Читать «Три фурии времен минувших. Хроники страсти и бунта» онлайн - страница 473

Игорь Талалаевский

С 1908 года, после смерти матери, на ее попечении осталась младшая сестра, Надя, существо недоразвитое умственно и физически (с нею случилось в детстве несчастие: ее обварили кипятком). Впрочем, идиоткой она не была, но отличалась какою-то предельной тихостью, безответностью. Была жалка нестерпимо и предана старшей сестре до полного самозабвения. Конечно, никакой собственной жизни у нее не было. В 1909 г., уезжая из России, Нина взяла ее с собой, и с той поры Надя длила с ней все бедствия заграничной жизни. Это было единственное и последнее существо, еще реально связанное с Ниной и связывавшее Нину с жизнью.

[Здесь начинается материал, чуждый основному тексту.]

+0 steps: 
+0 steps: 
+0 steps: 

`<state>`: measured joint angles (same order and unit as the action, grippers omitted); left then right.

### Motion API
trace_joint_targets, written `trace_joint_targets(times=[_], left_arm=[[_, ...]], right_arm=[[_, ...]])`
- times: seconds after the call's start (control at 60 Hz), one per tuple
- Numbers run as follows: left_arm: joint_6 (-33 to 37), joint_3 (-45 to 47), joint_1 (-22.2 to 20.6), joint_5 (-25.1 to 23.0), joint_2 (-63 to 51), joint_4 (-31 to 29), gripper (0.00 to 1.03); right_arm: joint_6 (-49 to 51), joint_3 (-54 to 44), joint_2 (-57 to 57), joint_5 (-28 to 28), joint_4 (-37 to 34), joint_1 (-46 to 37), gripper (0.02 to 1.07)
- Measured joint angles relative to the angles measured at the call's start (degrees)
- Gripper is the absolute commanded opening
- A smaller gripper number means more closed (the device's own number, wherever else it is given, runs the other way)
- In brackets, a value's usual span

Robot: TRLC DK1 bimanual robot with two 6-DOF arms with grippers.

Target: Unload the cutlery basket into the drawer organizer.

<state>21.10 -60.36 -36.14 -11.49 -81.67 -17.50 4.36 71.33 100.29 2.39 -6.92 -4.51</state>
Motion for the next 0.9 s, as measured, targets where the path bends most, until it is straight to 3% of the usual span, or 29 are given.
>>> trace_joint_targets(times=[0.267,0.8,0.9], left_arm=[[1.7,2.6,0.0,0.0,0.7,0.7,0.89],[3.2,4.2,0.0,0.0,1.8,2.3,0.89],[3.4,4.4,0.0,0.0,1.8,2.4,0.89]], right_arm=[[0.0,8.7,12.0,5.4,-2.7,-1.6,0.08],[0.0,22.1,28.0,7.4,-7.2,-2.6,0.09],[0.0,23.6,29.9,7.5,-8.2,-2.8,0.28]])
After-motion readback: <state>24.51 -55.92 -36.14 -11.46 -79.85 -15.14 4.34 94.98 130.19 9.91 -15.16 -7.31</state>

Всю осень 1927 года Надя хворала безропотно и неслышно, как жила. Так же тихо и умерла, 13 января 1928 года, от рака желудка. Нина ходила в покойницкую больницы, где Надя лежала. Английской булавкой колола маленький труп сестры, потом той же булавкой — себя в руку: хотела заразиться трупным ядом, умереть единою смертью. Рука, однако ж, сперва опухла, потом зажила.

Нина бывала у меня в это время. Однажды прожила у меня три дня. Говорила со мной на том странном языке девятисотых годов, который когда-то нас связывал, был у нас общим, но который с тех пор я почти уже разучился понимать…

Нина Берберова. Нина Петровская появилась у нас однажды днем, в сопровождении сестры Нади. Надя была придурковатая, и я ее боялась. С темным, в бородавках, лицом, коротким и широким телом, грубыми руками, одетая в длинное шумящее платье с вырезом, в огромной черной шляпе со страусовым пером и букетом черных вишен, Нина мне показалась очень старой и старомодной. Рената «Огненного Ангела», любовь Брюсова, подруга Белого — нет, не такой воображала я ее себе. Мне показалось, что и Ходасевич не ожидал увидеть ее такой. В глубоких, черных ее глазах было что-то неуютное, немного жутковатое, низким голосом она говорила о том, что написала ему письмо (она никогда не называла Брюсова по имени) и теперь ждет, что он ответит ей и позовет ее в Москву. Вишни на ее шляпе колебались и шуршали, как прошлогодняя листва, она употребляла странные выражения, которые больше напоминали Бальмонта, чем Брюсова: несказанный, двуликий, шел на меня, как черная птица (о ком-то, встреченном на Пассауэр-штрассе). Когда она поцеловала меня, я почувствовала идущий от нее запах табака и водки. Однажды Ходасевич вернулся домой в ужасе: он три часа просидел в обществе ее и Белого — они сводили старые счеты: «Это было совершенно, как в 1911 году, — говорил он. — Только оба были такие старые и страшные, что я едва не заплакал».

Она относилась ко мне с любопытством, словно хотела сказать: и бывают же на свете люди, которые живут себе так, как если бы ничего не было: ни Брюсова, ни 1911 года, ни стрельбы друг в друга, ни средневековых ведьм, ни мартелевского коньяка, в котором он когда-то с ней купал свое отчаяние, ни всей их декадентской саги. Из этого один только коньяк был сейчас доступен, но я отказывалась пить с ней коньяк, я не умела этого делать. Она приходила часто, сидела долго, пила и курила и все говорила о нем. Но Брюсов на письмо ей не ответил.